Patientenbesucherdienst

Gisela Meindl (2003)

Sobald es meine Zeit erlaubt, fahre ich ins Krankenhaus zum Patientenbesuchsdienst. Seit ca. ½ Jahr einmal pro Woche. Wenn ich dann vor der Zimmertür eines mir unbekannten Menschen stehe und ich nicht weiß, was mich erwartet, das ist jedes mal ein spannender Moment. Nach ein paar Minuten gegenseitigen Kennenlernens entwickelt sich meist ein unterhaltsames Gespräch, manchmal nur zehn Minuten oder auch bis zu einer Stunde und länger. Die meisten Patienten sind froh, wenn sie sich ein wenig unterhalten können.

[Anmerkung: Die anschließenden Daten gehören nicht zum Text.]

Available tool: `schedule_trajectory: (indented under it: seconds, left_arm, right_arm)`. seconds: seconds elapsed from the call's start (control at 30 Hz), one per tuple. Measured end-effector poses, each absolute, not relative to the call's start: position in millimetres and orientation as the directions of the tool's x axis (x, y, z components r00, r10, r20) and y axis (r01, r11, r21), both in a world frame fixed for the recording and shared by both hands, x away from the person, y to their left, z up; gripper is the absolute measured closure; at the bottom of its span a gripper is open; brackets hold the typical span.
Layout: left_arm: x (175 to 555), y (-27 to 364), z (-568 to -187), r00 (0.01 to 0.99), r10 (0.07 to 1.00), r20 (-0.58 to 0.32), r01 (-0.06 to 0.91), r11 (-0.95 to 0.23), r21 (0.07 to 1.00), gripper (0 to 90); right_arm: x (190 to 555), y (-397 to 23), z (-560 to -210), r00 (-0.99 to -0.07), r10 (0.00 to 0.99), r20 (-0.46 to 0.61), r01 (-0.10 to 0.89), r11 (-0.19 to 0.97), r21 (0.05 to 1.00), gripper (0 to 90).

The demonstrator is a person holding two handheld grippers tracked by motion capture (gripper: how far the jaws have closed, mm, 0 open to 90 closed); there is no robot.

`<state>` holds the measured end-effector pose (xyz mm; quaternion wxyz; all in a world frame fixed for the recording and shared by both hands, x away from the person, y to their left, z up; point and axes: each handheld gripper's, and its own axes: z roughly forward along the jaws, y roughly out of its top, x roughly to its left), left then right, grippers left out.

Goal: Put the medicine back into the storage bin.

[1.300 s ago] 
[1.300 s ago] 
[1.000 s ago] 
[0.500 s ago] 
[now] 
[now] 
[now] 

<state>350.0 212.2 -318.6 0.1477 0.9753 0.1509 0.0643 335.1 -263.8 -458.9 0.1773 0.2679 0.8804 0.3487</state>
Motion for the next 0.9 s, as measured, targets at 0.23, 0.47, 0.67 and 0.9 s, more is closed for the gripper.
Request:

Die einen erzählen mir aus ihrer Kindheit und Jugend in Schlesien und wie sie als Flüchtlinge bei uns wieder eine neue Heimat fanden. Andere erzählen aus ihrem Leben und wie gerne sie wieder nach Hause möchten, um mit 86 Jahren ihren Haushalt noch zu erledigen. Einige erzählen mir von ihrer Krankheit und wie lange sie schon im Krankenhaus sind und wann sie endlich wieder nach Hause dürfen!

Oft sind es auch Ängste vor der Zukunft. „Was wird aus mir, wenn ich nach Hause komme?“, erzählen mir viele der Patienten. Dann versuche ich sie irgendwie aufzufangen und mit ihnen nach einer Lösung zu suchen.

Manchmal begegne ich auch Menschen, die sich gerne mal ausweinen wollen, entweder aus Trauer um einen verstorbenen Angehörigen oder auch um sich selbst die Seele zu erleichtern. Dann ist man einfach da und hält ihre Hand.

Wenn ich dann am Ende eines Besuches die Patienten frage, ob ich das nächste Mal wieder bei ihnen vorbei schauen darf, bekomme ich gesagt: „Kommen Sie wieder, es war sehr schön.“

Das ist für mich dann der schönste Lohn!